**Collected data**:
::::::
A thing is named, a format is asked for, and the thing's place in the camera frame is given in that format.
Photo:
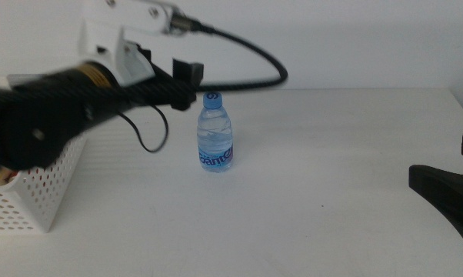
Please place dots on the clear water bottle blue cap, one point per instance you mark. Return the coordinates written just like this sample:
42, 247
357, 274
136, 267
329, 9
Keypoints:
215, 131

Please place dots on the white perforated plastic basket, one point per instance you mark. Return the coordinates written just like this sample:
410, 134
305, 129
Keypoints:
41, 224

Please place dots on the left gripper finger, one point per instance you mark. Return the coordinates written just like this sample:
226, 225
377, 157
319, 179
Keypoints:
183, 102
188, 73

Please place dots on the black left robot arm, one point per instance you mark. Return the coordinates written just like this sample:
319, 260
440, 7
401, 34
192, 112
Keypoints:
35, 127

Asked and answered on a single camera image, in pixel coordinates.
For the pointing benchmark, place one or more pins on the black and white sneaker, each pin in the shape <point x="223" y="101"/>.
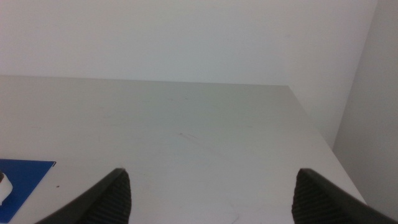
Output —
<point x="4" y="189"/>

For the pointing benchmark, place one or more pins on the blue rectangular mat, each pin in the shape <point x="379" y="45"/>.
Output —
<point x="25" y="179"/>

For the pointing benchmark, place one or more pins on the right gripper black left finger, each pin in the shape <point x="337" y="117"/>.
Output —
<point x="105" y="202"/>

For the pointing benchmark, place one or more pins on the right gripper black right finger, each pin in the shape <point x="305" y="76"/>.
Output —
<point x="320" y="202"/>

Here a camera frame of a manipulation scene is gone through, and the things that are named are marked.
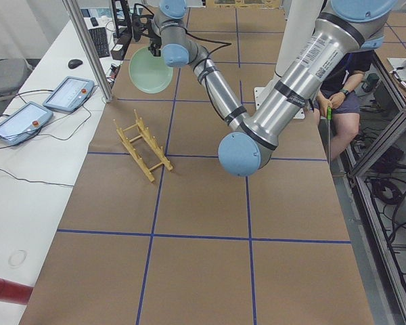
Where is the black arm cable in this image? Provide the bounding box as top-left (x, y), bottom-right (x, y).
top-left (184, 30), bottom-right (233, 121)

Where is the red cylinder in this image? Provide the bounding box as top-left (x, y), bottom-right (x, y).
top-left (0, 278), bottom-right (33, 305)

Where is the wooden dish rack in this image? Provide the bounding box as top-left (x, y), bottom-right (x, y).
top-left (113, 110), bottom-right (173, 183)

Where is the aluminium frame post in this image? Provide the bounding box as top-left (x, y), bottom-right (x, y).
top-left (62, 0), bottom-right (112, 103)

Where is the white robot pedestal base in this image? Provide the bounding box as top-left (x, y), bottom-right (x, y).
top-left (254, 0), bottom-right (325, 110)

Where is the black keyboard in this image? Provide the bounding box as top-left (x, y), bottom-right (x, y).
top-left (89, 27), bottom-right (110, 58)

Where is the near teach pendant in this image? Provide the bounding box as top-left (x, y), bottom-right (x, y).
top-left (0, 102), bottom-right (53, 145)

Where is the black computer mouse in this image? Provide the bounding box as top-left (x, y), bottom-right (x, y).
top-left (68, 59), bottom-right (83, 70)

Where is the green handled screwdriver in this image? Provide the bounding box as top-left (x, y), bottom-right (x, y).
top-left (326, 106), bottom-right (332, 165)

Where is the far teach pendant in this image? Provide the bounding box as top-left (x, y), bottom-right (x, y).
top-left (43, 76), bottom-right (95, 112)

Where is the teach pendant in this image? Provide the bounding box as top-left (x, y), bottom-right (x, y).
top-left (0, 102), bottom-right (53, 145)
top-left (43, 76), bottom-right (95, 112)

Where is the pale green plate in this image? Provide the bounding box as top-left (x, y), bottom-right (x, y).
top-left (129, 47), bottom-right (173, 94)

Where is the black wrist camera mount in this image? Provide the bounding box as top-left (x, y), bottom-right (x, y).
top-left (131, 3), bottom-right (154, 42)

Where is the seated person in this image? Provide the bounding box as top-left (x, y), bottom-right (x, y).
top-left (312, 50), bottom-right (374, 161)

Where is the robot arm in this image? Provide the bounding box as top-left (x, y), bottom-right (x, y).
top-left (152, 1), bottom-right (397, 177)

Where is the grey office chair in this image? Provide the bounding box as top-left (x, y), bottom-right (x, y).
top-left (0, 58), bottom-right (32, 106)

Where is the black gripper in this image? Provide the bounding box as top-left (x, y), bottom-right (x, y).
::::::
**Aim of the exercise**: What lines in the data above contain the word "like"? Show them all.

**Problem solution**:
Please place dots on the clear water bottle blue cap, one point per instance you mark. Return the coordinates written just like this sample:
Please place dots on the white perforated plastic basket, one point per instance you mark. Return the coordinates written just like this sample:
Please place dots on the left gripper finger, one point per instance you mark. Return the coordinates written just like this sample:
Please place dots on the black left robot arm, one point per instance you mark. Return the coordinates written just like this sample:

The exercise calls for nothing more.